Output must consist only of the lines of the material below from the one with "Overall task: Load" through the one with "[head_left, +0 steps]", each reproduced exactly; no pictures belong in it.

[Start of section]

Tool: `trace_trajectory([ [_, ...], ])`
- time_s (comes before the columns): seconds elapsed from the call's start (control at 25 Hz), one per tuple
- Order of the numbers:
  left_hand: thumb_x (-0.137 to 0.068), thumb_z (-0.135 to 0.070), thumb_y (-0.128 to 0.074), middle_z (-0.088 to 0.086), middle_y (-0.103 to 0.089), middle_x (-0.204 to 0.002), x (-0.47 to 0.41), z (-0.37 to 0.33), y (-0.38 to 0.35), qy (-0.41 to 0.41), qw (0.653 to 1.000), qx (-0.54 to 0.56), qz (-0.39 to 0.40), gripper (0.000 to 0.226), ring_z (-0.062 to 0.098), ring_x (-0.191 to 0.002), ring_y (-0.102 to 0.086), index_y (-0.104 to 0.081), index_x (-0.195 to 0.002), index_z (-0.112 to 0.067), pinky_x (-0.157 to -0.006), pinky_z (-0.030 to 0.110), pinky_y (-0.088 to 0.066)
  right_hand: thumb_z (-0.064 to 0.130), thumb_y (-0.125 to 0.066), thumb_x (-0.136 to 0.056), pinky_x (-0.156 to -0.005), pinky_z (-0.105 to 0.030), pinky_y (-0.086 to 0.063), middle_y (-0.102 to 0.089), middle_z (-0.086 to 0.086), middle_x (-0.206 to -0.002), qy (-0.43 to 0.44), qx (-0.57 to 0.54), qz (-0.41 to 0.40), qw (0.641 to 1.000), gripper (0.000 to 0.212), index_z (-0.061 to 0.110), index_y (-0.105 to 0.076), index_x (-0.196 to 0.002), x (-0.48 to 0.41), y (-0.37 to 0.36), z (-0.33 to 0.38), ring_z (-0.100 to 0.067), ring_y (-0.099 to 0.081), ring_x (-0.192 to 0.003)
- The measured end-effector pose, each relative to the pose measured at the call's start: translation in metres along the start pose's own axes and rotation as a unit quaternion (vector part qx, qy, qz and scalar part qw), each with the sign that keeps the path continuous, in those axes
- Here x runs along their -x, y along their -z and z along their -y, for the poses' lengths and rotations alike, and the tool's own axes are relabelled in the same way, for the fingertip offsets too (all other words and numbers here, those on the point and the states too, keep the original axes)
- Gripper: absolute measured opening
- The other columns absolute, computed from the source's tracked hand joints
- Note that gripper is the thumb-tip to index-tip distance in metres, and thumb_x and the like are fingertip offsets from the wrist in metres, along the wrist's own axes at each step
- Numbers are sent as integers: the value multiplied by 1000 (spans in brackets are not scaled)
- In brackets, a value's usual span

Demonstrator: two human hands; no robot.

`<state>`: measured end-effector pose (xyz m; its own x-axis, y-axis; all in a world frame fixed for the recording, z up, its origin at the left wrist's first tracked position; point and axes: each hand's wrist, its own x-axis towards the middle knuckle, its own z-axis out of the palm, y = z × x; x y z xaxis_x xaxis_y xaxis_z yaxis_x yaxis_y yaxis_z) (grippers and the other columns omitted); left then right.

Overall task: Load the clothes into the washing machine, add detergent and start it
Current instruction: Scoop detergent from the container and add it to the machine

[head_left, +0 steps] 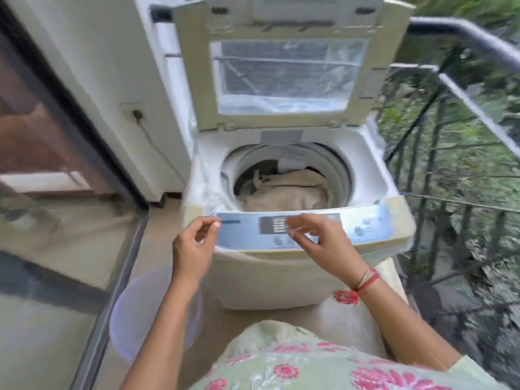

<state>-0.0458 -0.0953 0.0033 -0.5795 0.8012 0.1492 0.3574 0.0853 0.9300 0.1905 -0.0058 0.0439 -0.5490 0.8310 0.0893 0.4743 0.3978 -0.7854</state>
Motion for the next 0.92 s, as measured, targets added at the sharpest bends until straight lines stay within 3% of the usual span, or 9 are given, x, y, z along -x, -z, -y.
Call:
trace_trajectory([
  [0.12, -89, -16, -62, -11, -69, -83, -14, -30, -65, -42, 997, -30, 49, 14, 13, -82, -64, -67, -84, -28, -78, 27, -49, 15, -65, -87, -74, -3, -41, -71, 6, -95, -30, 11, -34, 999, 13, 18, -69, -99, 2, 43, -36, 4, -62, -85],
  [0.28, -88, -18, -63, -19, -67, -87, -34, -44, -102, -74, 989, -79, 104, 11, 1, -87, -62, -68, -85, -27, -79, 15, -47, 22, -64, -88, -80, -26, -53, -69, 10, -96, -50, -21, -28, 998, 12, 22, -67, -99, -11, 63, -61, -1, -65, -85],
  [0.36, -88, -21, -63, -18, -67, -89, -50, -42, -108, -89, 983, -107, 116, 9, 0, -88, -61, -67, -85, -29, -80, 20, -46, 22, -64, -88, -81, -31, -54, -68, 11, -99, -55, -37, -28, 997, 13, 22, -68, -100, -23, 65, -68, -3, -65, -87],
  [0.56, -88, -28, -58, -1, -64, -104, -94, -22, -117, -106, 964, -210, 126, 18, 18, -100, -58, -65, -102, -19, -85, 31, -44, 19, -64, -88, -76, -16, -52, -68, 13, -93, -57, -58, -15, 997, 12, 23, -68, -99, -65, 66, -71, -1, -64, -85],
  [0.68, -88, -30, -60, 1, -57, -118, -115, -12, -126, -105, 951, -258, 138, 31, 20, -111, -53, -58, -117, -18, -92, 33, -41, 18, -63, -89, -74, -12, -51, -68, 11, -97, -71, -65, 10, 995, 13, 24, -67, -99, -101, 59, -71, -2, -64, -88],
  [0.8, -87, -33, -60, 3, -52, -124, -139, -3, -130, -121, 950, -273, 95, 40, 21, -116, -49, -53, -123, -19, -94, 36, -40, 21, -62, -89, -80, -17, -52, -68, 11, -99, -79, -60, 40, 994, 13, 20, -68, -101, -137, 42, -77, -3, -63, -91],
  [0.92, -84, -34, -61, 11, -43, -135, -175, 7, -123, -107, 928, -358, 2, 50, 31, -131, -35, -47, -128, -17, -104, 52, -30, 22, -62, -89, -82, -20, -52, -67, 10, -101, -104, -69, 76, 989, 16, 19, -67, -104, -167, 24, -85, -3, -63, -93],
])
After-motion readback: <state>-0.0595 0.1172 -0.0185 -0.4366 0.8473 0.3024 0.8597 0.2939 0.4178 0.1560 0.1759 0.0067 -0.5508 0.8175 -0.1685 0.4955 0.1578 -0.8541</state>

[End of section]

WRITTEN SOLUTION
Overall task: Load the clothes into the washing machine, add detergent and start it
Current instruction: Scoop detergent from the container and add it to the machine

[head_left, +0 steps] 

No further work remains on this exercise.